# EXERCISE OBJECTIVE
Once you reach the line containing "Write each point like <point>448,187</point>." in the data below, restate each line word for word up to and including the one containing "Where can you see the right wrist".

Segment Start: INFORMATION

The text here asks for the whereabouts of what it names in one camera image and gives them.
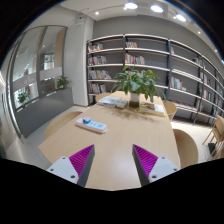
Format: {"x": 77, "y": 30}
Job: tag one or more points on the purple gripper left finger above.
{"x": 75, "y": 168}

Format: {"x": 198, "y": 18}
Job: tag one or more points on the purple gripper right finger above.
{"x": 151, "y": 168}

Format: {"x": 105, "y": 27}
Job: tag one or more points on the blue white charger plug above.
{"x": 86, "y": 120}

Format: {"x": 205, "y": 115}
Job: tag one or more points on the wooden chair right near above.
{"x": 187, "y": 148}

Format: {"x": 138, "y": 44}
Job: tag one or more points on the white power strip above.
{"x": 93, "y": 126}

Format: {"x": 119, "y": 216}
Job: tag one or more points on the stack of books right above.
{"x": 150, "y": 108}

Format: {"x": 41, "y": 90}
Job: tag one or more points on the wooden chair far right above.
{"x": 171, "y": 109}

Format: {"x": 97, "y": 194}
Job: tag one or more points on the wooden chair at right edge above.
{"x": 217, "y": 133}

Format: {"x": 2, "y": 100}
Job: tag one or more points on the stack of magazines left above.
{"x": 112, "y": 102}

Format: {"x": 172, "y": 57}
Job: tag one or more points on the green potted plant white pot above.
{"x": 134, "y": 82}

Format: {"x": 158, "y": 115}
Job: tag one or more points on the potted plant by window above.
{"x": 63, "y": 82}

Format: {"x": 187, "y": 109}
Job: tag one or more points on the potted plant behind glass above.
{"x": 22, "y": 97}

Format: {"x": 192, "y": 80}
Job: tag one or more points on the large grey bookshelf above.
{"x": 185, "y": 76}

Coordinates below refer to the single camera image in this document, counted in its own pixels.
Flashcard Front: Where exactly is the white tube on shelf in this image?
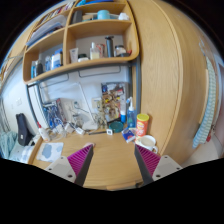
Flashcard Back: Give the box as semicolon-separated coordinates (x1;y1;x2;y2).
70;48;78;63

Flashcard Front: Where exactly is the white lotion bottle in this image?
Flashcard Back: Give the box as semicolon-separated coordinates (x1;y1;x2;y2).
38;126;50;142

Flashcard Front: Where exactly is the clear perfume bottle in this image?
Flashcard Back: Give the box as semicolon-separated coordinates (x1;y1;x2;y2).
90;42;100;60

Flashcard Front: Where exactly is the grey cloud mouse pad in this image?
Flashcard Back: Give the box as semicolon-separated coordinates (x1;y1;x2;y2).
36;142;64;162

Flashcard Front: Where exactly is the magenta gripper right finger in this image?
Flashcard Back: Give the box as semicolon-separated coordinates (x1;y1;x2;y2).
134;145;182;186

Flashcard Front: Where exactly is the blue spray bottle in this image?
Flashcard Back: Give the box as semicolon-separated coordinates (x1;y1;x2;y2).
126;97;136;128

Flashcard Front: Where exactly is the yellow red chips can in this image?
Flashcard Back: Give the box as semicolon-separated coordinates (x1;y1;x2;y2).
136;114;149;137

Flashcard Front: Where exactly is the glass jar on shelf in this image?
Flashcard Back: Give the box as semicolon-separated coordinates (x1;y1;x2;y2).
114;45;126;57

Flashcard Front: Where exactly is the pink computer mouse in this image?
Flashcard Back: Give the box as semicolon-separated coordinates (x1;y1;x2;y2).
83;143;95;148

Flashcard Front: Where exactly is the white power adapter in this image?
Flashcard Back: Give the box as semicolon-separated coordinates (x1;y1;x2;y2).
75;127;85;135

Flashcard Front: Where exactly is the white ceramic mug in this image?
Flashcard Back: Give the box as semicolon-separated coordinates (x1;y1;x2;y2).
139;135;158;153

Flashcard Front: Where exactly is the photo collage board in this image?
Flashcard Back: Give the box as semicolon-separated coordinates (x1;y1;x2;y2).
101;82;127;122

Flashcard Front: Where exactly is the blue small packet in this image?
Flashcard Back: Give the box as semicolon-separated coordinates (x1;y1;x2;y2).
122;129;135;143

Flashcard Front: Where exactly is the teal round tin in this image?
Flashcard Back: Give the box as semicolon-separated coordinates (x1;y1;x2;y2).
109;121;124;133

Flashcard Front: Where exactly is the striped hanging towel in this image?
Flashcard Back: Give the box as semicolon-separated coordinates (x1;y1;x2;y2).
192;58;216;148

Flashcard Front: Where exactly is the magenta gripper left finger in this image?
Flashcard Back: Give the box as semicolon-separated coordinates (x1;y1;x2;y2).
46;145;93;186

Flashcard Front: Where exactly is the wooden wall shelf unit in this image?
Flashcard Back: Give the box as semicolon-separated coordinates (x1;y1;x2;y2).
23;0;139;84

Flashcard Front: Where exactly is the black backpack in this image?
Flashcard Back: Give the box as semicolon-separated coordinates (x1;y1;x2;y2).
16;113;33;146

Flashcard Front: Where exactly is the tall black bottle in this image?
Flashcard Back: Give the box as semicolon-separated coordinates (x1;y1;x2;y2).
105;36;114;57

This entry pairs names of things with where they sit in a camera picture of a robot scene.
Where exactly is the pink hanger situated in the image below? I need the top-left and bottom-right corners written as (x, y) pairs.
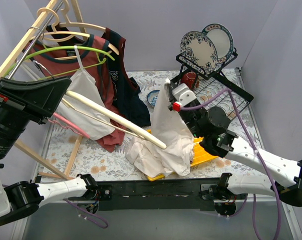
top-left (48, 112), bottom-right (90, 139)

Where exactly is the white tank top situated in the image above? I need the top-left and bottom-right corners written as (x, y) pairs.
top-left (126, 79), bottom-right (194, 178)

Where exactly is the cream hanger front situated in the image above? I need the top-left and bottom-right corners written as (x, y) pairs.
top-left (65, 90), bottom-right (167, 150)

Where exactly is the cream hanger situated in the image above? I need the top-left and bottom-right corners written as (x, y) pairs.
top-left (65, 90), bottom-right (167, 150)
top-left (40, 31), bottom-right (119, 55)
top-left (37, 5), bottom-right (106, 33)

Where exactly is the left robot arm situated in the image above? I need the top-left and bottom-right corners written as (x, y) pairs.
top-left (0, 77), bottom-right (97, 226)

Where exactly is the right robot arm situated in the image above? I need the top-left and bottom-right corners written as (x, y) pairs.
top-left (165, 80), bottom-right (302, 207)

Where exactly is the red tank top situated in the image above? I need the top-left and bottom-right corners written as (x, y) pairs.
top-left (34, 38), bottom-right (125, 152)

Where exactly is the navy tank top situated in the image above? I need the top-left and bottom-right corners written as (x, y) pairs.
top-left (102, 28), bottom-right (151, 128)

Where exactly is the green hanger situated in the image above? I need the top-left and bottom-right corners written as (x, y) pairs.
top-left (4, 46), bottom-right (115, 78)

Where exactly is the cream hanger rear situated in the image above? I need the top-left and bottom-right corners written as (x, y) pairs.
top-left (37, 5), bottom-right (106, 33)

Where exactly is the red mug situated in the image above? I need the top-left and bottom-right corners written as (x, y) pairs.
top-left (181, 72), bottom-right (199, 90)

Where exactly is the blue white small bowl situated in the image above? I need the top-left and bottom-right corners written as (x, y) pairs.
top-left (146, 89), bottom-right (160, 107)

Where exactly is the yellow plastic tray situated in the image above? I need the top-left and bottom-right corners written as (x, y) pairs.
top-left (145, 128), bottom-right (219, 182)

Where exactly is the floral blue plate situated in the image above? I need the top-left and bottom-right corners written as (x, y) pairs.
top-left (180, 31), bottom-right (218, 75)

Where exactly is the wooden clothes rack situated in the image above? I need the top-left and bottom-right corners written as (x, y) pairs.
top-left (0, 0), bottom-right (90, 181)

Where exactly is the green rimmed white plate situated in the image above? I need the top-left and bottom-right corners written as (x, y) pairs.
top-left (202, 23), bottom-right (234, 63)

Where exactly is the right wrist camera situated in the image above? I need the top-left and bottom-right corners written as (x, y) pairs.
top-left (172, 83), bottom-right (196, 112)

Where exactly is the black wire dish rack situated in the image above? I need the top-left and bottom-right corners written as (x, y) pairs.
top-left (171, 49), bottom-right (253, 120)

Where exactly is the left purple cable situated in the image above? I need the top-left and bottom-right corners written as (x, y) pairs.
top-left (0, 184), bottom-right (109, 229)

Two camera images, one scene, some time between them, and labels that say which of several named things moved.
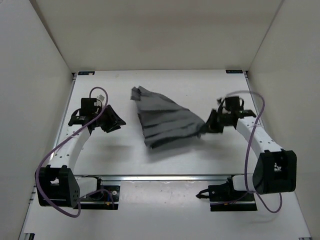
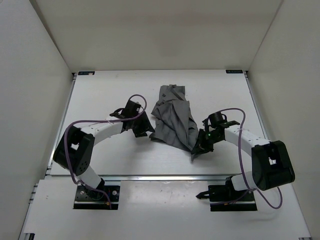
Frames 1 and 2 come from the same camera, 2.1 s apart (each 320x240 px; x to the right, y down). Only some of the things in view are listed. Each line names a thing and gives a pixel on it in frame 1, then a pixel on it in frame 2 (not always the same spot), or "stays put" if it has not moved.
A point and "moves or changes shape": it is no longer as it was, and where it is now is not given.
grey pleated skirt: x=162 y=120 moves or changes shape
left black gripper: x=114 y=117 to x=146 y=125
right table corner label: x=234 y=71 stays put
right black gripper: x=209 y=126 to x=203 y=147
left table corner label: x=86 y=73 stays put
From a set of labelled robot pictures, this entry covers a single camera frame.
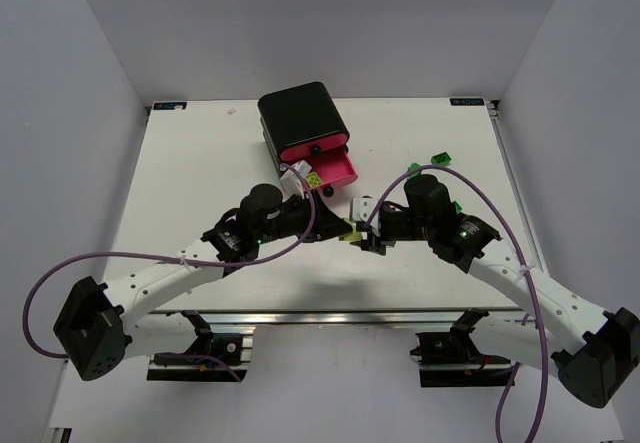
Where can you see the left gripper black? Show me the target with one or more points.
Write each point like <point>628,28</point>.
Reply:
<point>317,215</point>

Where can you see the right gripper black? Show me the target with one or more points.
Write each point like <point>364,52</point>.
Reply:
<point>379,230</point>

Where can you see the yellow-green lego brick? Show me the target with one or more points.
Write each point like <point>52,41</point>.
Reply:
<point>353,236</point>

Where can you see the yellow-green lego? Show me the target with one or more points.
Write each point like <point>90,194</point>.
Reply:
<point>313,180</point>

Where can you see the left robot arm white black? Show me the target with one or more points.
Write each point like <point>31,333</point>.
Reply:
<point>101,324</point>

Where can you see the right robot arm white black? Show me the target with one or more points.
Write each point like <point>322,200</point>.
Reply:
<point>590,350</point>

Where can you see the pink top drawer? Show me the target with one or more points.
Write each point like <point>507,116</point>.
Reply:
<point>312,147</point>

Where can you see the green small lego piece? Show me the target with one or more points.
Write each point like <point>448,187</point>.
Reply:
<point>414,170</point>

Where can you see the black drawer cabinet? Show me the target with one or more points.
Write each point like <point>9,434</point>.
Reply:
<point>301,113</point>

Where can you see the green square lego brick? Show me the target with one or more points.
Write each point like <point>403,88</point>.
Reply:
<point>441,159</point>

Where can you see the right blue corner label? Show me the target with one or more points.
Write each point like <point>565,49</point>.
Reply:
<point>467,101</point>

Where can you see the blue corner label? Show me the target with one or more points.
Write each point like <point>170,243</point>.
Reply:
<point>467,101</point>
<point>169,106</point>

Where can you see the left blue corner label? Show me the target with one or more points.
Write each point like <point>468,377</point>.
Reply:
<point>169,106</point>

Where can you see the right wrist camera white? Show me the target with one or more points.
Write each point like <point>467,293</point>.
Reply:
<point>361,208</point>

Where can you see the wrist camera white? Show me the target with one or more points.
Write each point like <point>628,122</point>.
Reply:
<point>292,176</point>
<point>361,208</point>

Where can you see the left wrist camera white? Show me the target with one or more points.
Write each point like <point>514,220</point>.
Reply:
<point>292,176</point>

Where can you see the aluminium front rail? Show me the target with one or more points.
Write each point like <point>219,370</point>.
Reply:
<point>408,318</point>

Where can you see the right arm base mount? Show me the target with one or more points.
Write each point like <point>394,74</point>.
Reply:
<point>451,360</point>

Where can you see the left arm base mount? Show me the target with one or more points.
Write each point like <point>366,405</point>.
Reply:
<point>214,355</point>

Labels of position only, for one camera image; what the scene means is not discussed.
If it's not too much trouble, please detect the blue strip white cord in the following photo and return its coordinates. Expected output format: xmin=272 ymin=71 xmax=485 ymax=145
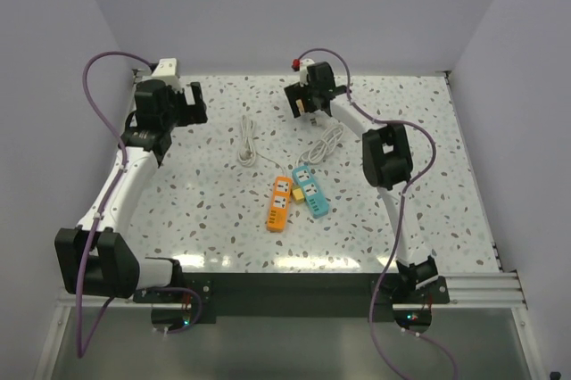
xmin=295 ymin=117 xmax=345 ymax=169

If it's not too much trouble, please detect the blue power strip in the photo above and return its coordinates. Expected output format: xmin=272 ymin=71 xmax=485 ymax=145
xmin=293 ymin=165 xmax=329 ymax=219

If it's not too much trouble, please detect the yellow plug adapter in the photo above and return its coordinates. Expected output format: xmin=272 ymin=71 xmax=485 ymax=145
xmin=295 ymin=99 xmax=305 ymax=114

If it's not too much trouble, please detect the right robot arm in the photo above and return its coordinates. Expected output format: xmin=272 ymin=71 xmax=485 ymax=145
xmin=285 ymin=59 xmax=438 ymax=302

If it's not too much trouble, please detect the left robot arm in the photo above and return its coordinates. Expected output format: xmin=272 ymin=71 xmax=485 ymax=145
xmin=54 ymin=78 xmax=208 ymax=302

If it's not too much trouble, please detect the yellow plug on table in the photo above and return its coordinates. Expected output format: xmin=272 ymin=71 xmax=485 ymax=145
xmin=291 ymin=186 xmax=305 ymax=203

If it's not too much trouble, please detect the orange power strip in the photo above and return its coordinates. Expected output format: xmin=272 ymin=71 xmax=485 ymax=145
xmin=266 ymin=176 xmax=293 ymax=232

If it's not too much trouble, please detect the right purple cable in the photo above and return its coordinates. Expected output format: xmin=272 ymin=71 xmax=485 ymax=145
xmin=301 ymin=46 xmax=459 ymax=380

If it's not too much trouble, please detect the purple cable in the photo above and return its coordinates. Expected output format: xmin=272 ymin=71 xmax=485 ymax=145
xmin=74 ymin=50 xmax=203 ymax=359
xmin=301 ymin=46 xmax=459 ymax=380

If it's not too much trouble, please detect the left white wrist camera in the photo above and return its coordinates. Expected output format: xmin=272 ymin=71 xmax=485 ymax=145
xmin=151 ymin=58 xmax=179 ymax=87

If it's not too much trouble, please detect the orange strip white cord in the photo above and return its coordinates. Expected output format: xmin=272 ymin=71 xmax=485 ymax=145
xmin=236 ymin=114 xmax=291 ymax=177

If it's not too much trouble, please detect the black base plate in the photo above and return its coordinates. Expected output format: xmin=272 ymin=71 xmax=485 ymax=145
xmin=132 ymin=271 xmax=448 ymax=326

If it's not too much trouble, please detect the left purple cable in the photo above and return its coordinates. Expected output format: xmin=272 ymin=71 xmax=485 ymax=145
xmin=74 ymin=50 xmax=203 ymax=359

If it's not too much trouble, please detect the aluminium rail frame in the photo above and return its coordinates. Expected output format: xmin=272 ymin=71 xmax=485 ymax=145
xmin=55 ymin=68 xmax=529 ymax=310

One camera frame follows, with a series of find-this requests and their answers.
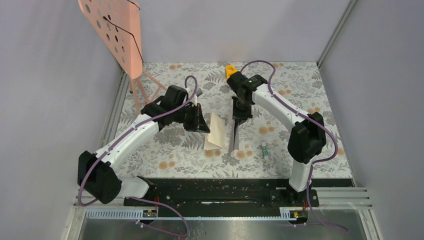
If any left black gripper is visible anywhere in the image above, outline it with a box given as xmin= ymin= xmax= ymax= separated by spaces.
xmin=173 ymin=103 xmax=211 ymax=134

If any beige lined letter paper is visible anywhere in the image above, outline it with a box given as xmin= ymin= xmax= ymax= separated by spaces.
xmin=203 ymin=113 xmax=226 ymax=151

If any grey lavender envelope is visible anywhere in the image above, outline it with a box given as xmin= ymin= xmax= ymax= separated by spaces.
xmin=228 ymin=119 xmax=239 ymax=154

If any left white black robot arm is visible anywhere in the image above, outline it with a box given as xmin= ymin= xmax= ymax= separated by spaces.
xmin=77 ymin=85 xmax=210 ymax=206

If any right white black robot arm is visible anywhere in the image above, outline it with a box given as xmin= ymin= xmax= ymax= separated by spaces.
xmin=226 ymin=71 xmax=327 ymax=206

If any floral patterned table mat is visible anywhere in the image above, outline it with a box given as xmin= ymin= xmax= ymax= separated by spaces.
xmin=117 ymin=62 xmax=339 ymax=179

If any green white glue stick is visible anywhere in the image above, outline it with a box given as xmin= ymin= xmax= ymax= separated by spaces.
xmin=261 ymin=142 xmax=270 ymax=161

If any yellow blue toy car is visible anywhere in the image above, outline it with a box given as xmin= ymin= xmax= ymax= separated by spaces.
xmin=225 ymin=65 xmax=238 ymax=80

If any pink perforated music stand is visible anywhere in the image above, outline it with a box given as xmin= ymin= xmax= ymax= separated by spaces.
xmin=77 ymin=0 xmax=167 ymax=114

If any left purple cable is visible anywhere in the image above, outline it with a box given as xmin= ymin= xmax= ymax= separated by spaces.
xmin=77 ymin=75 xmax=199 ymax=238

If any purple cable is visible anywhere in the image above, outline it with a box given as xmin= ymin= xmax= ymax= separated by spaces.
xmin=240 ymin=59 xmax=350 ymax=236
xmin=77 ymin=75 xmax=199 ymax=238

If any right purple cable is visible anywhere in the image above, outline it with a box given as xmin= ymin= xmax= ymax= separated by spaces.
xmin=240 ymin=59 xmax=350 ymax=236

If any white slotted cable duct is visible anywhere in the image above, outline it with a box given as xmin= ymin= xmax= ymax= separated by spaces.
xmin=85 ymin=207 xmax=297 ymax=221

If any black cord on stand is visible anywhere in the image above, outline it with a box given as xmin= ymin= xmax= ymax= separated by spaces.
xmin=102 ymin=0 xmax=145 ymax=65

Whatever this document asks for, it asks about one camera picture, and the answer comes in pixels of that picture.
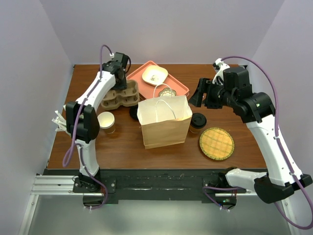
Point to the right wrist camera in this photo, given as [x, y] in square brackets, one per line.
[219, 65]

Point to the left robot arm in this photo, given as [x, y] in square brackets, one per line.
[81, 119]

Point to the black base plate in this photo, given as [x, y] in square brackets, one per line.
[144, 184]

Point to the woven bamboo coaster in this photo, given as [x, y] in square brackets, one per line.
[216, 144]

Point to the brown paper cup stack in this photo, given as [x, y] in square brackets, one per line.
[107, 122]

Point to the single brown paper cup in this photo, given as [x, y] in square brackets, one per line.
[194, 129]

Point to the cardboard cup carrier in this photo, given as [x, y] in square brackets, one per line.
[127, 98]

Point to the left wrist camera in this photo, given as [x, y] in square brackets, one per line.
[121, 58]

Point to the cream square bowl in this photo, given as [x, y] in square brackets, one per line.
[154, 75]

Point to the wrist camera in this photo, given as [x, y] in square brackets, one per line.
[121, 58]
[219, 65]

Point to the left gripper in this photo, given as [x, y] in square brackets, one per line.
[122, 85]

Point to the black cup lid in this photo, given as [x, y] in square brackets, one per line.
[198, 120]

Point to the black lid stack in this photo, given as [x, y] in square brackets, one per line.
[133, 112]

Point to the green patterned small dish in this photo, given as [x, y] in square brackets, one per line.
[167, 92]

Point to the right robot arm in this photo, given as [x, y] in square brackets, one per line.
[257, 111]

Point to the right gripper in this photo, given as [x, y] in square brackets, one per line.
[205, 85]

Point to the brown paper bag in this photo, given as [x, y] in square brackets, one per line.
[164, 120]

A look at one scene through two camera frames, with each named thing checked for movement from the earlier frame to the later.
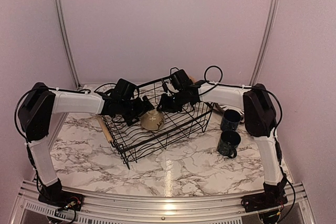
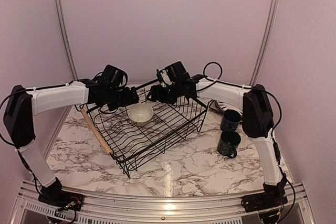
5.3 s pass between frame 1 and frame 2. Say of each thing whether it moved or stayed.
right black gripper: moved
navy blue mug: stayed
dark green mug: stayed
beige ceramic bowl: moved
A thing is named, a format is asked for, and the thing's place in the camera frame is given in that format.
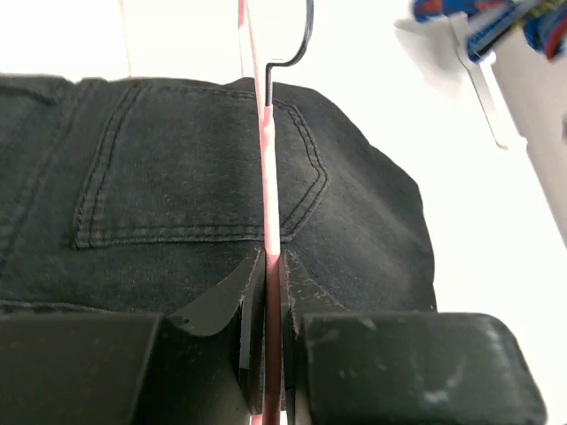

Segment End: INFORMATION

# SOLUTION FOR THIS EXERCISE
Write each point like <point>448,187</point>.
Reply:
<point>414,170</point>

Where can you see the black drawer cabinet? Show me the target with one or more points.
Write each point like <point>9,434</point>.
Reply:
<point>301,113</point>

Where can you see the green square lego brick? Show me the target with one or more points.
Write each point like <point>403,88</point>.
Reply:
<point>441,159</point>

Where can you see the right blue corner label? Show me the target with one or more points.
Write each point like <point>565,49</point>.
Reply:
<point>467,101</point>

Where can you see the blue corner label? Show me the target with one or more points.
Write each point like <point>170,243</point>.
Reply:
<point>467,101</point>
<point>169,106</point>

Where can you see the left blue corner label? Show me the target with one or more points.
Write each point like <point>468,377</point>.
Reply:
<point>169,106</point>

Where can you see the right wrist camera white? Show me the target with one or more points.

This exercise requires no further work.